> _Required work_:
Exactly and without additions, transcribe the line that contains "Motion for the" and every line after it in the data.

━━━━━━━━━━━━━━━━

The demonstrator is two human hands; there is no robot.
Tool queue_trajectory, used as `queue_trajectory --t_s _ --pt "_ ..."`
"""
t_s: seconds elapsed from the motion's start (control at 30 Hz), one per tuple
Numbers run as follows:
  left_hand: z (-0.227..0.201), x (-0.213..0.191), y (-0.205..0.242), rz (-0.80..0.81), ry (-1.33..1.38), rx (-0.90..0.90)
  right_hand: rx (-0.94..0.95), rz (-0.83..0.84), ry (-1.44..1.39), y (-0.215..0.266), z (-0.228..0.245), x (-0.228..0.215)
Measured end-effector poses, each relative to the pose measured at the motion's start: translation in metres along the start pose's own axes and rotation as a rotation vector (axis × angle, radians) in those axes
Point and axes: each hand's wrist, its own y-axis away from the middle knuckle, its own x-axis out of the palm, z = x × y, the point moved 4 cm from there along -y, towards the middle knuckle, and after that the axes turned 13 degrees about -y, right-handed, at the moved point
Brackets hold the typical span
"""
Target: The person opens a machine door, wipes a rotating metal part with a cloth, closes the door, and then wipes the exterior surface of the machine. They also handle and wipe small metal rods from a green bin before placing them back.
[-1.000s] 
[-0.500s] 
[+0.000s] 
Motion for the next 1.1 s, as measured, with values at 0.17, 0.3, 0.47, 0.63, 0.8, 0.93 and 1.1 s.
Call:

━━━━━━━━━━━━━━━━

> _The answer_:
Motion for the next 1.1 s, as measured, with values at 0.17, 0.3, 0.47, 0.63, 0.8, 0.93 and 1.1 s.
Call:

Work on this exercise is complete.